CAMHS are getting their duty counsellor to call me back in the next hour, am hoping and pushing for a home visit as I still can't get him out of bed. I've taken him a sandwich and some cake up but he wouldn't speak to me.

Helmetbymidnight Fri 15-Feb-19 09:29:48

Really emotionally well-adjusted mature adults, struggle to express themselves when they are low - so being a hormone-filled bewildered 14 yr old boy must be a zillion times harder.
It does sound like the bad behaviour is him 'acting out' - so try to see it as a symptom for now.

I hope you are getting some support -
People may ask if there was a trigger for his down-turn, there may or may not be. Let him know that he can tell you anything - he might prefer to text or email than speak face to face. Assure him he's not alone, he's loved and he'll get better.

If Cahms aren't satisfactory, look up private counselling if pos.
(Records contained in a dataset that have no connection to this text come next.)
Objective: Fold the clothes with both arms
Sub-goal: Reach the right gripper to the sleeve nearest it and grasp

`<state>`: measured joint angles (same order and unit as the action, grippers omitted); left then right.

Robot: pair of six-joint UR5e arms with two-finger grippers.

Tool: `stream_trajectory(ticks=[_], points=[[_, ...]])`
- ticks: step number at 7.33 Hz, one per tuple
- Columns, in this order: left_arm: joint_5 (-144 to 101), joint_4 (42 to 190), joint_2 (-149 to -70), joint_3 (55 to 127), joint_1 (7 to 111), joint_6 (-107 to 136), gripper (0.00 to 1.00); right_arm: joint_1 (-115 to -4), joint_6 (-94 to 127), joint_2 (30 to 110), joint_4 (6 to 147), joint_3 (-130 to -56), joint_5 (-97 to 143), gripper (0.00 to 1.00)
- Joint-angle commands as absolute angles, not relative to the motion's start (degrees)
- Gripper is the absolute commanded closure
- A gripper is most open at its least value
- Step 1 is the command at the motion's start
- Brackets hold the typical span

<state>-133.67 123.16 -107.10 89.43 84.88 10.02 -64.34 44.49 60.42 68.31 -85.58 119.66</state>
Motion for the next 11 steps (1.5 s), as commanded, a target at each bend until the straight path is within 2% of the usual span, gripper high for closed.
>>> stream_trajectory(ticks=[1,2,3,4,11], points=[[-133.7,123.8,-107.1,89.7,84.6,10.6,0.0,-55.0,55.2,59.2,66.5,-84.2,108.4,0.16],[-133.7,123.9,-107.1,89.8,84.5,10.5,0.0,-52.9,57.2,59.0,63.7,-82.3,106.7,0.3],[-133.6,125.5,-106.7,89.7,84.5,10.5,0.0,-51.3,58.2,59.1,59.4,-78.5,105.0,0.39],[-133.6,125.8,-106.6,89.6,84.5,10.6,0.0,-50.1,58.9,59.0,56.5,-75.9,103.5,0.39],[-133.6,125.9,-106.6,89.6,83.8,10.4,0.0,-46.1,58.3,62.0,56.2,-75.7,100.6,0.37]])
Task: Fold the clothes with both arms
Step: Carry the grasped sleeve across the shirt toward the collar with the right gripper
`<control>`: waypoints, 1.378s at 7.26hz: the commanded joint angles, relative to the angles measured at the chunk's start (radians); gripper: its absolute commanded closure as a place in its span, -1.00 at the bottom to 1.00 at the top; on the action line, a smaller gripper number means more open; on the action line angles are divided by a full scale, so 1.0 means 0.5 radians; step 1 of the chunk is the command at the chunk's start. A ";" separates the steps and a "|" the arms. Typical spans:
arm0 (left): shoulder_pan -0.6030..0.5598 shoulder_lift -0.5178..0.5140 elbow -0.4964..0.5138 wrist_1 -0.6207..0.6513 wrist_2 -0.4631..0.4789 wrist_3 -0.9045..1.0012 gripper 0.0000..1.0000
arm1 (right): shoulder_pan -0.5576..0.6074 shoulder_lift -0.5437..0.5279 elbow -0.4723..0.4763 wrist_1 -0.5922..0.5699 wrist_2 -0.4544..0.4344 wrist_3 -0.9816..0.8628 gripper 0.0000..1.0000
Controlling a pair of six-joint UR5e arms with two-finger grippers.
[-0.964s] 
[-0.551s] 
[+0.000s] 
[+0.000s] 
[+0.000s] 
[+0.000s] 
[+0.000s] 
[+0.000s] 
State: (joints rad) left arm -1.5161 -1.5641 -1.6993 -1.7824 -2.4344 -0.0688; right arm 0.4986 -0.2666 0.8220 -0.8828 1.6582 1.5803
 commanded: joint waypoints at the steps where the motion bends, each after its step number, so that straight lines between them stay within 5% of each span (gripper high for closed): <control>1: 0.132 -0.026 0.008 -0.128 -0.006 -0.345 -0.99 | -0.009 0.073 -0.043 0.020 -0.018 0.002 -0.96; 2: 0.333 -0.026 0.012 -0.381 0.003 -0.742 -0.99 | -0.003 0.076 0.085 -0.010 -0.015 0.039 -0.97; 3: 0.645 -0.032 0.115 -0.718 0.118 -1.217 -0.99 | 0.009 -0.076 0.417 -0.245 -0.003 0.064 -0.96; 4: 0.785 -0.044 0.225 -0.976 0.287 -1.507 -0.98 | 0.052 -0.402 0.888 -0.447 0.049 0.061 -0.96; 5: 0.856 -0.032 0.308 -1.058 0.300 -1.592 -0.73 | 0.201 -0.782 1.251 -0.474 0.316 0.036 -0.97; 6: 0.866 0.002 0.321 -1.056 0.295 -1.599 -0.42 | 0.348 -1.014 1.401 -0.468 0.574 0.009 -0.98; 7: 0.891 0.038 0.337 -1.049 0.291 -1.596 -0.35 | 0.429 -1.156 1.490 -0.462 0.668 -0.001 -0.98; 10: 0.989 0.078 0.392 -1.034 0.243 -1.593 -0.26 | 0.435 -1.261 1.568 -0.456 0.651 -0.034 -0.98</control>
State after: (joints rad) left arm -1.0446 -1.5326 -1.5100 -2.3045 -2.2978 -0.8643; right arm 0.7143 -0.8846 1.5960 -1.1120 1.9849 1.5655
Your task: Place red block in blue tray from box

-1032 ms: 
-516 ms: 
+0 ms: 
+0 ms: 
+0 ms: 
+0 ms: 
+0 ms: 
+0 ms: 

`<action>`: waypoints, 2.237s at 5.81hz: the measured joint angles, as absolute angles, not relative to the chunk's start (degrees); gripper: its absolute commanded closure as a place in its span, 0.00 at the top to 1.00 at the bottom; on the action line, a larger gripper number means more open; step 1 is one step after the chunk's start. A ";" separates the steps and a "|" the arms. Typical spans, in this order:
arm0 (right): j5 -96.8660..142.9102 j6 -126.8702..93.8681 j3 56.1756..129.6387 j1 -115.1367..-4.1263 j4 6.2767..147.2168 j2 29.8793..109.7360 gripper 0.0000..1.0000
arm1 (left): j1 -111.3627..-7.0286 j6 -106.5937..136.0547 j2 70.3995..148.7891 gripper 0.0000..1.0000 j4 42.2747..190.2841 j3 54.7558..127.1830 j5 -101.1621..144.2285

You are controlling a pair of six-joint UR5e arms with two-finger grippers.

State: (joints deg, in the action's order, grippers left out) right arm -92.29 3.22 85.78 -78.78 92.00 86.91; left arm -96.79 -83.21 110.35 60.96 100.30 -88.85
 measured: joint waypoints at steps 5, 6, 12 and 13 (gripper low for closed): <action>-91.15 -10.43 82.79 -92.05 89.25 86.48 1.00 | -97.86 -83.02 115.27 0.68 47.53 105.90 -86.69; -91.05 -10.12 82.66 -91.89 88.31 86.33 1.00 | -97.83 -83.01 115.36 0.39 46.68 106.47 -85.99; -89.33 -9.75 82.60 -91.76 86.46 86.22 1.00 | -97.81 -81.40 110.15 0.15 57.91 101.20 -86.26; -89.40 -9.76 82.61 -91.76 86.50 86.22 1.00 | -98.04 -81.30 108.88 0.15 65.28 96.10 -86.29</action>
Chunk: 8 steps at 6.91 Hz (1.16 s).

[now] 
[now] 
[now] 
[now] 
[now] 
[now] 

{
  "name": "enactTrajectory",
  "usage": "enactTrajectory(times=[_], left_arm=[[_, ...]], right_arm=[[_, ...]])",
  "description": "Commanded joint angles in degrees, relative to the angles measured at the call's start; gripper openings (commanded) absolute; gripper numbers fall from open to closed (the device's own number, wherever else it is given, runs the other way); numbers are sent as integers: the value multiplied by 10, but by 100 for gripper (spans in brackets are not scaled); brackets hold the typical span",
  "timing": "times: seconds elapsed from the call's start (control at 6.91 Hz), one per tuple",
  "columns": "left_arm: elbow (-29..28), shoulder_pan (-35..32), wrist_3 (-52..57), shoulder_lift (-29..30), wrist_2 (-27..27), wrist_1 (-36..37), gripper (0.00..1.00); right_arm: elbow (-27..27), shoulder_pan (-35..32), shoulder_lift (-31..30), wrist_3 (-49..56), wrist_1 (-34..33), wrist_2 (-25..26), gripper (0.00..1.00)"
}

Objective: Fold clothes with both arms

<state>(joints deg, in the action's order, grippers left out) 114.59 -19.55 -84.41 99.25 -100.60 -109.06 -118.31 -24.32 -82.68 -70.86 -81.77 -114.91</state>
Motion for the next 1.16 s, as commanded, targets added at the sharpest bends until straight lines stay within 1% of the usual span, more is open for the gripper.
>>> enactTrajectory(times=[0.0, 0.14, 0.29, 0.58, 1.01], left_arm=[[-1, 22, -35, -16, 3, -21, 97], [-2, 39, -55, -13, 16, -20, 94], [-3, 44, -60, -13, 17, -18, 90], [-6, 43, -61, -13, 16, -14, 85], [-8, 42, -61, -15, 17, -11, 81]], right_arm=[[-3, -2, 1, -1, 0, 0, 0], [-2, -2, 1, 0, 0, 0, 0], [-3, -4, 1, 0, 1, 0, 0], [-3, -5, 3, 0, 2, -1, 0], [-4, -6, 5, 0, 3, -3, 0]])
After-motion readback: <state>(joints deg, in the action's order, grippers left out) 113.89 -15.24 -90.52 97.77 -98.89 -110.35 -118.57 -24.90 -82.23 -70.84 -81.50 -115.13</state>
Gatehouse77 Fri 15-Feb-19 09:30:15

Whilst it's thoroughly frustrating when your teen won't/can't/doesn't appear to engage with the help and support offered to them I would still take the path of being truthful with any agency involved. The best chance of being offered the right help is by being totally honest with what you're dealing with. It can feel like a betrayal of trust with your son but, ultimately, it's you being the parent and advocate for someone is simply isn't capable at this time.

endofthelinefinally Fri 15-Feb-19 09:30:21

Keep shouting OP.
At least you can shout on his behalf because he is under 18.
My son was over 18 so nobody would listen or talk to me.

bullyingadvice2017 Fri 15-Feb-19 09:32:27

Why are you apologetic for checking your CHILDS phone? Don't be, hows about no phone for a while!

HeyCarrieAnneWhatsYourGame Fri 15-Feb-19 09:33:30

Echoing the poster who said take him to A and E. Whatever the issue is, he’s now a danger to everyone in your house and you need urgent help.

Helmetbymidnight Fri 15-Feb-19 09:33:35

Sorry, x-posted. I feel for you. Take care of yourself, I remember days like these, and it is quite devastating. Lean on your friends too. They will want to support you.

SchadenfreudePersonified Fri 15-Feb-19 09:56:29

My heart aches for you, and for him. As others have said, inside this raging, aggressive almost-man is a tiny, frightened child.

I can' offer any suggestion to help, but I didn't want to read and run. Is there anyone giving you support? You must be spiritually, mentally and physically exhausted.

Do you have any other children? They will need a lot of live and reassurance if you do, but this may make your son feel even more isolated - I think he may be behaving like this to test the depth of your love for him Perhaps he's trying to force you into a situation where you wash your hands of him and then he can justify his behaviour to himself ("See - I knew you didn't care!")

It's a truly awful situation to be in. Do you know if anything concrete happened to precipitate this? Or has it been gradual and insidious?